The thrunner process stays alive during the compilation of at least an entire module, allowing for persistent state (putQ/getQ).
If we build a Haskell program with (cost centre) profiling, the layout of our data structures changes to include bookkeeping of cost centre information. This means that we need a special profiling runtime system to run this code.
What can we do if we want to run our profiled build in GHCi or Template Haskell? We cannot load compiled profiling libraries into GHC directly; its runtime system expects non-profiled code. We could use a profiled version of the compiler itself, but this would make all compilation very slow. Or we could somehow separate the profiled code of our own program from the non-profiled code in the compiler.

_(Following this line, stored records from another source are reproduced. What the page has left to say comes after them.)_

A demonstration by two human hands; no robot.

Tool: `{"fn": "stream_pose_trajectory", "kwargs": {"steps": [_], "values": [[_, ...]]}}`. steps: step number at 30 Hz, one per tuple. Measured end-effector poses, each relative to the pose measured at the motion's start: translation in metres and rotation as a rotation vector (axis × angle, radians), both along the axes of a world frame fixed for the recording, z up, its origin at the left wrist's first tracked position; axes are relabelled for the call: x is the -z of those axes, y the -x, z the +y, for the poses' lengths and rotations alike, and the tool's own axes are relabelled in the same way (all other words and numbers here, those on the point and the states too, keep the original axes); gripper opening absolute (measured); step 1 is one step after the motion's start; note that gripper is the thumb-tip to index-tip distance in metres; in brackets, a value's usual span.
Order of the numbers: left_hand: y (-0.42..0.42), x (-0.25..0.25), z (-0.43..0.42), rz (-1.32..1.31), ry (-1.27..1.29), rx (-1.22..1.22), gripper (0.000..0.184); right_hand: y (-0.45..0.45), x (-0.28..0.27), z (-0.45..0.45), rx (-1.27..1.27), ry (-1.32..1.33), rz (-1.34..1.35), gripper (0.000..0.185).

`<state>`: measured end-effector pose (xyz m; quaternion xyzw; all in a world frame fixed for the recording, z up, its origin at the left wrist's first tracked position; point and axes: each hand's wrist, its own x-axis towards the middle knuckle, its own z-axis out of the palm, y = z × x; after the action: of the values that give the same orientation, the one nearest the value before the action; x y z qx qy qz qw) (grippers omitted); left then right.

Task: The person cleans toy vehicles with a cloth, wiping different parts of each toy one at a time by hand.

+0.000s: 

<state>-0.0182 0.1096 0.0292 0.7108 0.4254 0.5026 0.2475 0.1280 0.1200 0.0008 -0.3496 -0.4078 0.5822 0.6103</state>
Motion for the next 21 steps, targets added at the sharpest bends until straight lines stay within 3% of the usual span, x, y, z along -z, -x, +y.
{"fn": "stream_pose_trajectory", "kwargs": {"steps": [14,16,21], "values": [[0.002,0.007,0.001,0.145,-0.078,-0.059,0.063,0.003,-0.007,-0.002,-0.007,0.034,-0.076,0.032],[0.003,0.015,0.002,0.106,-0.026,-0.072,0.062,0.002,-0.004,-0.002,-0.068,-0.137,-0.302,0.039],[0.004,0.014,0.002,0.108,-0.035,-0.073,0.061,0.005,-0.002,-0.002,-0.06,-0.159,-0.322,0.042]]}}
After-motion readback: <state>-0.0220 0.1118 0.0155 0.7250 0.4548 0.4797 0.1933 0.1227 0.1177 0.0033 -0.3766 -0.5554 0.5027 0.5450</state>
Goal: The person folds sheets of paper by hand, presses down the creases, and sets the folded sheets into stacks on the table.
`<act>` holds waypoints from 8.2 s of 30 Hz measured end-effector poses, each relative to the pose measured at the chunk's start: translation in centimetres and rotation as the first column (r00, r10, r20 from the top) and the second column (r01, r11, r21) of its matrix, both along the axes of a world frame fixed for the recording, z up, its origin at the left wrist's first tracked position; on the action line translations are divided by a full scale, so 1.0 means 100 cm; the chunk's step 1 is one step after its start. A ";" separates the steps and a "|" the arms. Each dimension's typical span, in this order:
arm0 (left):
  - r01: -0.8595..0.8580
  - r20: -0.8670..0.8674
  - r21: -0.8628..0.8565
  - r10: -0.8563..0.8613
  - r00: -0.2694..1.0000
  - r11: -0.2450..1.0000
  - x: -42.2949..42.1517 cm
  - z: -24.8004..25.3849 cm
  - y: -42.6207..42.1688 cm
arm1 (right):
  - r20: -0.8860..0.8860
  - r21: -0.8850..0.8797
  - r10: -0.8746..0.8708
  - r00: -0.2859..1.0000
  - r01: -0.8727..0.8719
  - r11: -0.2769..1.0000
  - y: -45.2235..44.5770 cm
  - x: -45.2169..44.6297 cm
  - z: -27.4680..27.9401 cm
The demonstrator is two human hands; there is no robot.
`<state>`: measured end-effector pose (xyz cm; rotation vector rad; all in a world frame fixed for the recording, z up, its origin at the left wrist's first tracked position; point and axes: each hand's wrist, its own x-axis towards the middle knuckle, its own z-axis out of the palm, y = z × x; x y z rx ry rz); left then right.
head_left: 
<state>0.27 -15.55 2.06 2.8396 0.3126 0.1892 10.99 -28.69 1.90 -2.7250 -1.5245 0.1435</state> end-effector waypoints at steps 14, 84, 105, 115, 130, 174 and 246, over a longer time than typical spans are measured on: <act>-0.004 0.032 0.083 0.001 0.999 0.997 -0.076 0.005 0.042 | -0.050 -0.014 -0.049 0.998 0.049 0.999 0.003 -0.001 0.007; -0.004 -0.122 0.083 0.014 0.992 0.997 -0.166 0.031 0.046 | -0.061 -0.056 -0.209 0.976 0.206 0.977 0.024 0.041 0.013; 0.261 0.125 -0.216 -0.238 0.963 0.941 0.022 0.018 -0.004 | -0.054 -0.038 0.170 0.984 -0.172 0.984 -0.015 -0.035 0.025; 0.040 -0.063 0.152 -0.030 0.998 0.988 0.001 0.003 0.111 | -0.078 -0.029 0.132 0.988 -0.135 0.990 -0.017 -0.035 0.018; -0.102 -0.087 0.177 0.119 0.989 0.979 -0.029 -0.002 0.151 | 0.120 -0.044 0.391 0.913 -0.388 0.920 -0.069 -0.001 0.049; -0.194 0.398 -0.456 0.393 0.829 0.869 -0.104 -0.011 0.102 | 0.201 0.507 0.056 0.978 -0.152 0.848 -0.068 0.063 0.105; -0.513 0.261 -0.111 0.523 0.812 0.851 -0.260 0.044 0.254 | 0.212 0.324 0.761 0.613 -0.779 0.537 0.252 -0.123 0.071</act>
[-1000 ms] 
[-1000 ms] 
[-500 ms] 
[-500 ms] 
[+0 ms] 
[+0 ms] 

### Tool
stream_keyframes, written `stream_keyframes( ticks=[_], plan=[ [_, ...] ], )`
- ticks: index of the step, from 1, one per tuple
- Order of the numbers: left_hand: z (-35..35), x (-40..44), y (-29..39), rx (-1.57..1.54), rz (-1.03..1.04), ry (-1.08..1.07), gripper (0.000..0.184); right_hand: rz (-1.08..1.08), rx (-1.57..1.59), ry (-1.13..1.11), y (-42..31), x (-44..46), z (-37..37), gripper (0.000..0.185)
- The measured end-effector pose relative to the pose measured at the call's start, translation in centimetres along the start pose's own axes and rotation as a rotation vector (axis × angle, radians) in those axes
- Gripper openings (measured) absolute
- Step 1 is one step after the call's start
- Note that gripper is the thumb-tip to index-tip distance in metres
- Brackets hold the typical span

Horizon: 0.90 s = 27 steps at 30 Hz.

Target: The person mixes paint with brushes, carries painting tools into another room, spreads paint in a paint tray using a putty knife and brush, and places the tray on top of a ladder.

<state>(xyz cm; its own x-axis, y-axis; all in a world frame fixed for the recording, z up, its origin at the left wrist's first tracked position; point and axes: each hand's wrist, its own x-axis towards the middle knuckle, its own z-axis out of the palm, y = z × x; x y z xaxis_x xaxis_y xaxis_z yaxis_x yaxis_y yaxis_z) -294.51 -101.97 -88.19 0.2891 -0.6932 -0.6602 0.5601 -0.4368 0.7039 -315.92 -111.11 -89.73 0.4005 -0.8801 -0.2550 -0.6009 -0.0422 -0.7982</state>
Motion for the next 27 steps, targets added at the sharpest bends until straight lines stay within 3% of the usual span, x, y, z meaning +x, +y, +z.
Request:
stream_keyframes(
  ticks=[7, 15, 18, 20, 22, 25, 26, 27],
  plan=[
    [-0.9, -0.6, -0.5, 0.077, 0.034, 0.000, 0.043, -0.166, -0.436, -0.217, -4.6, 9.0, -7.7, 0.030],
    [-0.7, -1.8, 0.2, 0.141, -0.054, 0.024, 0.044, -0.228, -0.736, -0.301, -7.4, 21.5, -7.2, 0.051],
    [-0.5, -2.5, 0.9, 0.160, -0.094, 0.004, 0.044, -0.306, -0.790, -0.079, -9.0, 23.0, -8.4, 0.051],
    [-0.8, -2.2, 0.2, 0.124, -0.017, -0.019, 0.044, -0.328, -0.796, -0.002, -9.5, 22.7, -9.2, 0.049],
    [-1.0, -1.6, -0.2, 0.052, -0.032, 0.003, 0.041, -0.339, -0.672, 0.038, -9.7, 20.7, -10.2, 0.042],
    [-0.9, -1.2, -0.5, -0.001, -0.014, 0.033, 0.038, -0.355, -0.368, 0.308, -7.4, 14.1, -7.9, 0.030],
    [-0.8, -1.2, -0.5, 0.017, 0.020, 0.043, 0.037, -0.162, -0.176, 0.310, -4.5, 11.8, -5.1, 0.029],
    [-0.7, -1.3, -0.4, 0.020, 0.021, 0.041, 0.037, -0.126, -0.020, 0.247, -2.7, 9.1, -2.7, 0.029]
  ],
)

This was Simon Marlow's motivation for adapting the GHCJS thrunner approach, integrating in GHC and extending it it to support GHCi and bytecode. This functionality can be activated with the -fexternal-interpreter flag and has been available since GHC version 8.0.1. When the external interpreter is activated, GHC starts a separate process, iserv (customizable with the -pgmi flag) which has the role analogous to the thrunner script for GHCJS.
Over time, the iserv code has evolved with GHC and has been extended to include more operations. By now, there are quite a few differences in features:
Feature
thrunner
iserv
Template Haskell support
yes
yes
GHCi
no
yes
Debugger
no
yes
Bytecode
no
yes
Object code
through pipe
from file
Object code linking
compiler
iserv process
thrunner is not quite as complete as iserv: It lacks GHCi and the debugger, and there is no bytecode support. But these features are not essential for basic Template Haskell.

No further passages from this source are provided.